Group B Strep Natural Treatment

  • Naturally Fermented Foods:  Incorporate goods such as kefir, miso, natural yogurt, and kombucha.  These fermented foods help to promote a healthy bacterial balance throughout the body.
  • Grapefruit Seed Extract:  Take Nutribiotic Grapefruit Seed extract 10 drops two to three times daily until birth along with HMF Probiotic capsules which can be obtained at www.rockwellnutrition.net.  The HMF Probiotic should be taken in capsule form, one to two, twice per day.  One capsule of the HMF Probiotic can be inserted into the vagina at night. 
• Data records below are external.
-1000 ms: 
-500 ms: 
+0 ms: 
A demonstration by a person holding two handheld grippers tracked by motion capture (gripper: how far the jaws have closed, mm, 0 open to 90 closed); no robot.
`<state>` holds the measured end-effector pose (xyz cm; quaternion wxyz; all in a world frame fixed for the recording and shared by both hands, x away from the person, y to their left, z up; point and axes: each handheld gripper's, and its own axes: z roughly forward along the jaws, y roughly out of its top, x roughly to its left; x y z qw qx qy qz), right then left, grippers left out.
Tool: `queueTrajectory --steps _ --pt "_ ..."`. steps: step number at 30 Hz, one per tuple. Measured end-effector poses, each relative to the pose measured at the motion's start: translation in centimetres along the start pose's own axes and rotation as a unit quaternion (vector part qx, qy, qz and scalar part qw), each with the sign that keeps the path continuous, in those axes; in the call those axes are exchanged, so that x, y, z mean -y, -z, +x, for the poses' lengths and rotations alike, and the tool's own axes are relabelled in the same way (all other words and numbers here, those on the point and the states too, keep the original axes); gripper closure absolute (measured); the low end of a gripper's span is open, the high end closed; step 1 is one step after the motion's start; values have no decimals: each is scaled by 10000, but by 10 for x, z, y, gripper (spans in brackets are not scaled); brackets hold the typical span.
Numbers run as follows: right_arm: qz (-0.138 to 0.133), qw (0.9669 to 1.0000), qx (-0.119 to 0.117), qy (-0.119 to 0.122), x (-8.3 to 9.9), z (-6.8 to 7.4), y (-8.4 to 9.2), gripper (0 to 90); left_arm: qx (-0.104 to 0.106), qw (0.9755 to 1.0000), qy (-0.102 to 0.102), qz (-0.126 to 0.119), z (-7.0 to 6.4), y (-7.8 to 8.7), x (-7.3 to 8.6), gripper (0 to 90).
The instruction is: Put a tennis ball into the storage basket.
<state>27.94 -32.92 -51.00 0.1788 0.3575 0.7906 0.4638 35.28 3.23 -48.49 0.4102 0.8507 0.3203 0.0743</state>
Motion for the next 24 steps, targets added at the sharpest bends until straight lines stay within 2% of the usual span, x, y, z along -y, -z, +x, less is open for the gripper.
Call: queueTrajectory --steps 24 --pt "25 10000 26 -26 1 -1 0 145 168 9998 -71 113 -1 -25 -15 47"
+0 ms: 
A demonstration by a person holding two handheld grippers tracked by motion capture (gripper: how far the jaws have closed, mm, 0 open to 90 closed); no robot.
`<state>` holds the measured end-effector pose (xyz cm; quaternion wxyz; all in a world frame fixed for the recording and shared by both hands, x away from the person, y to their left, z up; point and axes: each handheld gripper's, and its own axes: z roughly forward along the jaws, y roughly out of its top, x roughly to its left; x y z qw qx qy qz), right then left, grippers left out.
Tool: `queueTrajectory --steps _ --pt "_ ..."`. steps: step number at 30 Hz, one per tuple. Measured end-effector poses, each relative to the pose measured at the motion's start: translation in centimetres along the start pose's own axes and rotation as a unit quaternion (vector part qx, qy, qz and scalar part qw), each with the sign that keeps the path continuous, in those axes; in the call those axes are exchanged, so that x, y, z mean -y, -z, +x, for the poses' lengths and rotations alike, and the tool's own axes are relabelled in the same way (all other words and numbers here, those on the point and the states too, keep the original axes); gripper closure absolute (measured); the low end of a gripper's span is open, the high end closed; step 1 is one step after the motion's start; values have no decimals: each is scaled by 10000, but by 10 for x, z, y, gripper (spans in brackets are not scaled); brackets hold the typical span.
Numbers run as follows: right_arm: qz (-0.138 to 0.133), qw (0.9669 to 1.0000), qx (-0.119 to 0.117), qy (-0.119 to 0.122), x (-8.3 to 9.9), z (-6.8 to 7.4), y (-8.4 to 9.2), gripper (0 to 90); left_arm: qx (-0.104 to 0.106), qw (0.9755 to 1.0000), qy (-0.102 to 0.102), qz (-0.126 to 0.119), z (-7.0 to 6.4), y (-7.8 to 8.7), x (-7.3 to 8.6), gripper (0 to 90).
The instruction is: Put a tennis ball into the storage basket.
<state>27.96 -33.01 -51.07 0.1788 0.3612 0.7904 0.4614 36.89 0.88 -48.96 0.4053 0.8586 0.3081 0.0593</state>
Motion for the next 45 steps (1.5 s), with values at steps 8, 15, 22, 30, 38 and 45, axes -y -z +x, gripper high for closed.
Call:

  • Hibiclens: The mother should have a bottle of Hibiclens on hand for the birth.  During her labor, the midwife will wash her vagina with this to promote killing any bacteria that could be present and transmitted to the baby.
  • Build the Immune System:  Echinacea, vitamin C, and honey all boost the immune system.  Take Echinacea and vitamin C according to package directions.
  • Minimize Vaginal Exams during Labor:  It is essential to keep vaginal exams to a minimum during labor to prevent contamination and the spread of infection to the baby during the labor process, especially if the water is broken.
  • Avoid Refined Foods:  It is essential that refined foods, especially those high in sugar, be avoided. Sugar breeds the growth of more bacteria.  Avoid fruit juices and soda as well.  
Please note that all information in this article is information only and is not intended as medical advice or to replace the advice of your physician or midwife.